# How to find an equation of a plane perpendicular to two other planes and passing through a point

Please, could anybody help me with the next problem. I have two planes:

$$2x-y+5z+3=0 \ (\text{red plane})\\ x+3y-z-7=0 \ (\text{green plane})$$ And I need to find a plane which is perpendicular to these planes and passes through a point $O(0,0,0)$.
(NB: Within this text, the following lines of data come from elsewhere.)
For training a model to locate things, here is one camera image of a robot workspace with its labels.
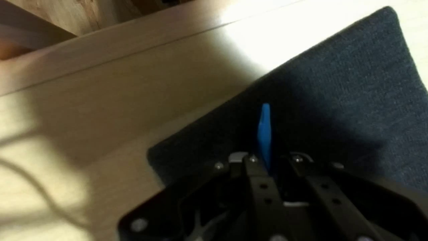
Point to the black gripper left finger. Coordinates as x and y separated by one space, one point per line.
262 202

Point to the black beanie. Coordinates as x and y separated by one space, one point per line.
348 98

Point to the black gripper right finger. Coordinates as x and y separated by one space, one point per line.
334 202

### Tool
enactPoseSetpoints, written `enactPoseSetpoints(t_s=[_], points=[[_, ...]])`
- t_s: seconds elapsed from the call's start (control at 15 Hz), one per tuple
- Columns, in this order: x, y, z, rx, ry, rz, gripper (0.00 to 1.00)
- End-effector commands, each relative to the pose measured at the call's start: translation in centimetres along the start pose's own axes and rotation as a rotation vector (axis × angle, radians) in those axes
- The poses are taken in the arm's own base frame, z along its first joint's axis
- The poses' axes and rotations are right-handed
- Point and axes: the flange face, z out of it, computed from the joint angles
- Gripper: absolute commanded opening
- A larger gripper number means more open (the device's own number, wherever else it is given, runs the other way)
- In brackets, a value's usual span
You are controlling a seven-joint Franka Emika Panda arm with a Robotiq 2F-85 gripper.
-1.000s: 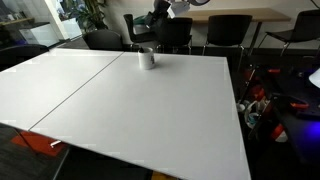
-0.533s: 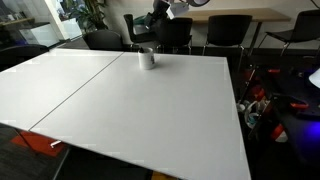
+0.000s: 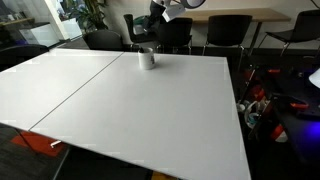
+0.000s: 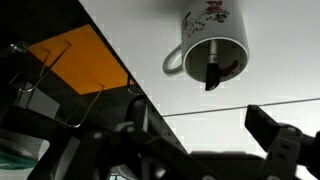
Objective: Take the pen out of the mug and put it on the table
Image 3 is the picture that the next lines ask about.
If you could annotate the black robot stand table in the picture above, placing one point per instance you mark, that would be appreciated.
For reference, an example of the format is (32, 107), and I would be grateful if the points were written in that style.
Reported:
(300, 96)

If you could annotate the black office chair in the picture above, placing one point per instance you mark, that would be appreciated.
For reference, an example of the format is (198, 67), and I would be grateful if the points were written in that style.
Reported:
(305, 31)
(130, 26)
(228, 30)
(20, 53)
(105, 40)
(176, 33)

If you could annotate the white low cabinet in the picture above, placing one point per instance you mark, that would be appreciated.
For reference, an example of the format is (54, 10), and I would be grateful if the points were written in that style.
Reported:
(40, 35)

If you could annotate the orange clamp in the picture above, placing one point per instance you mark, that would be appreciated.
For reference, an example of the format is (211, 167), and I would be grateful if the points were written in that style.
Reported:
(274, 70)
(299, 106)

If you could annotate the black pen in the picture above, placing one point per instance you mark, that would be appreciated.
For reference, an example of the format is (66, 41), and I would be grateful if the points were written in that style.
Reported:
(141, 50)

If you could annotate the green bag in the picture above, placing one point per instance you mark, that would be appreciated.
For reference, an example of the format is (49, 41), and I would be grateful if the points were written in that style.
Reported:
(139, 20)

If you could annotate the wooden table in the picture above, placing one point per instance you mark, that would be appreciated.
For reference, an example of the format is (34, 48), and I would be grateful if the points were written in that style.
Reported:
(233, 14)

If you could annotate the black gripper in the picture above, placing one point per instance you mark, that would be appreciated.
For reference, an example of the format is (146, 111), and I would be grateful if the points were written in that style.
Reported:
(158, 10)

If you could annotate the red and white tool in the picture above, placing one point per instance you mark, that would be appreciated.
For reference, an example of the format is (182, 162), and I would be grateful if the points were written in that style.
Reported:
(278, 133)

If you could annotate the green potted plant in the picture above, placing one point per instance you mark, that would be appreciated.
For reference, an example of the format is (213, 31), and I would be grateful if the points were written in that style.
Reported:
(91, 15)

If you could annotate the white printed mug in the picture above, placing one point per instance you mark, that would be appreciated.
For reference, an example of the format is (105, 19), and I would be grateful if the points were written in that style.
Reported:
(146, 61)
At first I thought it can be done via finding the cross product of the normal vectors of these planes $n_1(2,-1,5)×n_2(1,3,-1) = (-14,6,7)$ and then substitute these to the standard plane equation $-14x+6y+7z=0$. But this result is not correct, the brown plane is the result and it is not perpendicular to the red one, though it contains the point $O$, which is the small green ball on the picture: Also I saw these two questions, which are the same as mine:

Find a plane that passes through a point and is perpendicular to 2 planes

Find the equation of a plane

But the accepted answer suggests the same solution I tried myself, and it seems to be wrong.

Any help is greatly appreciated, thank you in advance.

Your calculation of the cross product is incorrect. You should have $n_1\times n_2 = (-14, 7, 7)$. I imagine, once you fix that, you should have the plane you desire as you are using the correct method.